Ensemble Learning is of 2 types :
- Bagging (Parallel) : Bagging is a technique in which a combination of the weak learners produces a strong learner In order to increase the accuracy of the model. It works in parallel way Every weak model is connected in parallel. The performace of weak learner increase by parallel changing bootstrap datasets like random forest https://ainewgeneration.com/random-forest-in-machine-learning/.
- Boosting (Sequential) : Boosting is a technique in which a combination of the weak learners produces a strong learner In order to increase the accuracy of the model. It works in Sequentially way Every weak model is connected in sequential as weak learner are sequentially produces during the training phase the performance of model is increases by assiging higher weightage to previous incorrect classify.
How the Boosting algorithm works?
In boosting weak learners are combined to form strong learners in order to get high accuracy by the model.
Let’s understand with an example below the dataset contains the square and circle. Now make the model with the boosting algorithm for predictions.
- Step 1: the base learner takes all the distributions and assign same weight or attention to each remark.
- Step 2 : If there may be any prediction errors due to first base studying algorithm, then we pay higher attention to observations having prediction blunders. Then, we observe the subsequent base learning algorithm.
- Step 3: Iterate Step 2 till the restriction of base gaining knowledge of set of rules is reached or better accuracy is executed.
Types of Boosting in Machine Learning
- AdaBoost (Adaptive Boosting)
- Gradient Tree Boosting
AdaBoost (Adaptive Boosting)
AdaBoost or Adaptive Boosting is one of the ensemble boosting classifiers proposed by means of Yoav Freund and Robert Schapire in 1996.
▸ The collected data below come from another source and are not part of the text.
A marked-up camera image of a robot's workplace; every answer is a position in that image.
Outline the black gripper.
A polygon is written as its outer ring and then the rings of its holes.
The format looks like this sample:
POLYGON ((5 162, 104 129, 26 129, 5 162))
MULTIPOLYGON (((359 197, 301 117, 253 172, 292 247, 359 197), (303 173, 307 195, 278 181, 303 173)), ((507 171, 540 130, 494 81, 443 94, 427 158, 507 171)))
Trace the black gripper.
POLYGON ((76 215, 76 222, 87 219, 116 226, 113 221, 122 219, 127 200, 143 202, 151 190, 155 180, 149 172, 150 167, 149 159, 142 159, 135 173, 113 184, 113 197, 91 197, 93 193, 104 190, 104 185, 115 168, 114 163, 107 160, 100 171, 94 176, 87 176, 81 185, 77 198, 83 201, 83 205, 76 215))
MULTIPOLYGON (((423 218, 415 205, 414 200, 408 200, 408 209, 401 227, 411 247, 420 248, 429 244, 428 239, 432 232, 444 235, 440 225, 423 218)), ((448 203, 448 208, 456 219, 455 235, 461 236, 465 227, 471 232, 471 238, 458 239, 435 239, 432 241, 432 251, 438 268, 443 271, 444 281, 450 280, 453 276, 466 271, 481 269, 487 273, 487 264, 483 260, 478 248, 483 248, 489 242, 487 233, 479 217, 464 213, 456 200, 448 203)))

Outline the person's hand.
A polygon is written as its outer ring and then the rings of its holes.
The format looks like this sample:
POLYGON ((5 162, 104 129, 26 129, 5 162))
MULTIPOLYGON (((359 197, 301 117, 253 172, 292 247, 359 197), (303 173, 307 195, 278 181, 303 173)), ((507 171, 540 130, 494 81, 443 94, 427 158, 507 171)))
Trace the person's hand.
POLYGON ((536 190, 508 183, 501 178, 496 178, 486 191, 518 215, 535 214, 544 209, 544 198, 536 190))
It combines multiple weak classifiers to increase the accuracy of classifiers.
AdaBoost is an iterative ensemble method. AdaBoost classifier builds a strong classifier via combining multiple poorly performing classifiers so that you will get excessive accuracy strong classifier.
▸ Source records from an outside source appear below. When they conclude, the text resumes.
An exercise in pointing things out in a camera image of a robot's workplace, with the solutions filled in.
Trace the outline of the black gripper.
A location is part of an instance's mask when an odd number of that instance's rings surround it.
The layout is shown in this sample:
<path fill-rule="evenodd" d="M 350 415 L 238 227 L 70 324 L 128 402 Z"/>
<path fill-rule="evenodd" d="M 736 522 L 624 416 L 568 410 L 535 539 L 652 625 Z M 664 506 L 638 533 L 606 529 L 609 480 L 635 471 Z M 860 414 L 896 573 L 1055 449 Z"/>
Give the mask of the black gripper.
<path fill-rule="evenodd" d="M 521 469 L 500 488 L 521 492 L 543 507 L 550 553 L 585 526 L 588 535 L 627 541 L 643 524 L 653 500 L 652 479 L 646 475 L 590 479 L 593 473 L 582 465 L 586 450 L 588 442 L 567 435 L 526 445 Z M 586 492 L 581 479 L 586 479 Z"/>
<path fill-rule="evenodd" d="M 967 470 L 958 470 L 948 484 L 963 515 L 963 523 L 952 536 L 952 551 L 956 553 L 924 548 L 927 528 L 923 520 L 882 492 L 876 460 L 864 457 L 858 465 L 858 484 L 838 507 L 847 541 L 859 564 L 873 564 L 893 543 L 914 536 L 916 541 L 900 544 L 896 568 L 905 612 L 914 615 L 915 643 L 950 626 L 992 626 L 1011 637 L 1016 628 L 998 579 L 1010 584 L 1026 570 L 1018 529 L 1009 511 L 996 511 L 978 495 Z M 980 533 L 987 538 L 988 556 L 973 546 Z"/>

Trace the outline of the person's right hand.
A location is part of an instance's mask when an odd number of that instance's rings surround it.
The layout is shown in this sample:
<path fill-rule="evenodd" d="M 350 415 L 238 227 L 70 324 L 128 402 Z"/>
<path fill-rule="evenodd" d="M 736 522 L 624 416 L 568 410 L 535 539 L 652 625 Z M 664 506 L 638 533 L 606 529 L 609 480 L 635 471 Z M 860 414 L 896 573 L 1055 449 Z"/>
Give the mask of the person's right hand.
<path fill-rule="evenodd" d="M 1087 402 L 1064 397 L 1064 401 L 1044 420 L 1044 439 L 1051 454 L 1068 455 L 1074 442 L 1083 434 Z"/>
The basic idea of Adaboost is to set the weights of the classifiers and to train a sample of data in each iteration to ensure accurate predictions for unusual views.
Any machine learning algorithm can be used as a base learner but by default decision tree is used.
- Assign every observation Xi an initial weights value , Wi = 1/n where n is total no. of observation.
- Train a weak moel by default will be “Decision Tree”
- For each observation preiction by the model:
- if preiction is incorrectly “Wi” is increased.
- if prediction is correctly “Wi” is decreased.
- Train a new weak model where observation with greater weights are given more priority.
- Repeat step 3 an 4 untill observation perfectily predicted or a preset number of tree are predicted.
I hope boosting algorithms in machine learning was clearly understandable from basic to advanced. In the next blog of the Machine Learning Series, we will do some more Boosting algorithms with their implementations.